▼▼▼

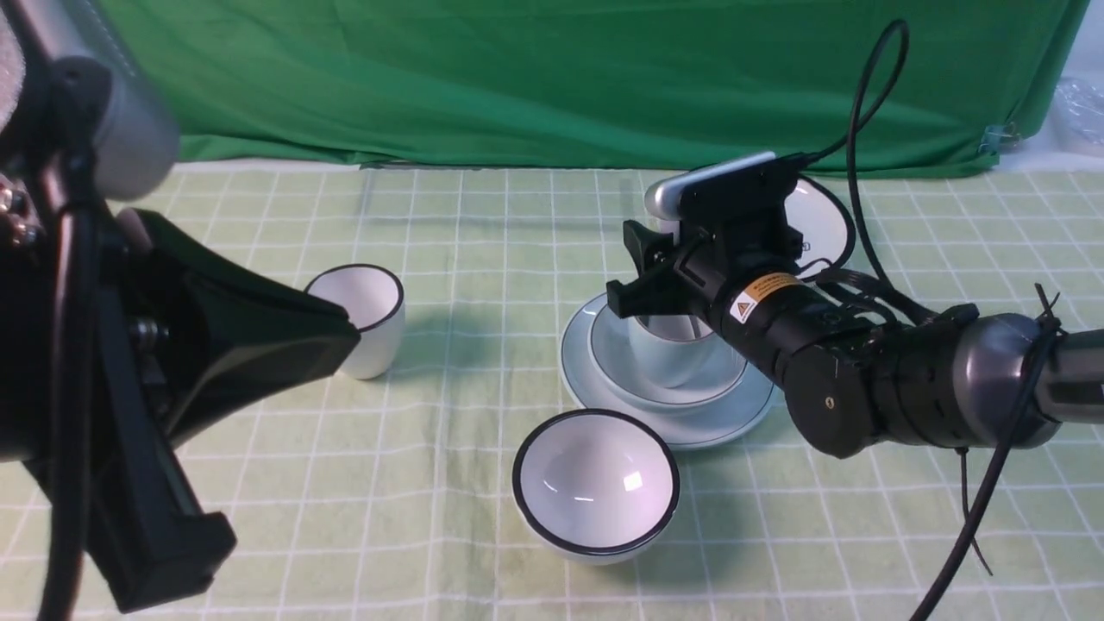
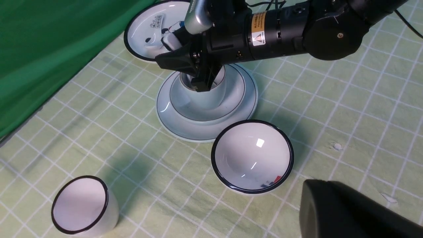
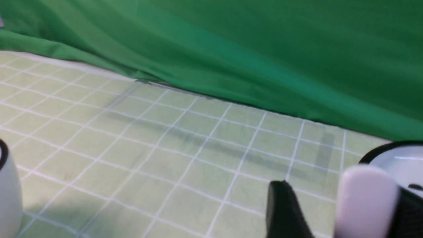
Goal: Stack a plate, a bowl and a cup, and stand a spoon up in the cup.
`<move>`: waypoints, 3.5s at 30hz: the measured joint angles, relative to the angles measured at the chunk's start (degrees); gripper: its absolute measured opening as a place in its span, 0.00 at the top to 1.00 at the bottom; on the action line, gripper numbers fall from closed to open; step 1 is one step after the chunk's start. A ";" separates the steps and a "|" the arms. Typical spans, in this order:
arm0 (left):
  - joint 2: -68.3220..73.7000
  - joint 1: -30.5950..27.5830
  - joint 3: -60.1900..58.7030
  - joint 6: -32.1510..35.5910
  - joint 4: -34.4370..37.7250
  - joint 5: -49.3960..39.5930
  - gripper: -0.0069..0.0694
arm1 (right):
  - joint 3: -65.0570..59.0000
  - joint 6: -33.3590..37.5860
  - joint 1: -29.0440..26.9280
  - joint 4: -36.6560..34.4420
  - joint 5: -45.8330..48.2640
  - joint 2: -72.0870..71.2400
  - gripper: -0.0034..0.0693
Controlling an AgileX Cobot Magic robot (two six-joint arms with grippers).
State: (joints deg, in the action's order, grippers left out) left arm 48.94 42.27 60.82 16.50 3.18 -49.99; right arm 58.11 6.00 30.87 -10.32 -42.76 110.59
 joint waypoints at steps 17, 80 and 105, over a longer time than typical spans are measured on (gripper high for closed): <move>-24.88 0.00 -26.60 -0.49 -0.19 28.86 0.90 | -2.83 2.88 1.41 0.11 61.80 -44.01 0.42; -37.63 0.00 -61.24 -1.09 -0.61 36.34 0.90 | -58.46 8.35 -31.49 -1.37 58.16 -110.52 0.88; -48.97 -44.83 -61.24 -15.16 2.05 36.59 0.90 | -58.46 8.35 -31.49 -1.42 58.16 -110.52 0.79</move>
State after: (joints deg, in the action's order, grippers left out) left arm -0.03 -2.56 -0.41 1.34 5.23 -13.41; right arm -0.35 14.35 -0.61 -11.75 15.40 0.08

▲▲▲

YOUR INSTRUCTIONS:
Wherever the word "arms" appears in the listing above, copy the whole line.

RESULT FOR THIS EXERCISE:
`<move>`: waypoints, 3.5s at 30hz: the measured joint angles, relative to the angles measured at the chunk's start (degrees); gripper: its absolute measured opening as a place in its span, 0.00 at the top to 1.00 at the bottom; on the action line, gripper numbers fall from closed to open; step 1 is one step after the chunk's start. A ";" separates the steps and a "|" the arms. Typical spans, in this order:
Controlling an AgileX Cobot Magic robot (two six-joint arms with grippers).

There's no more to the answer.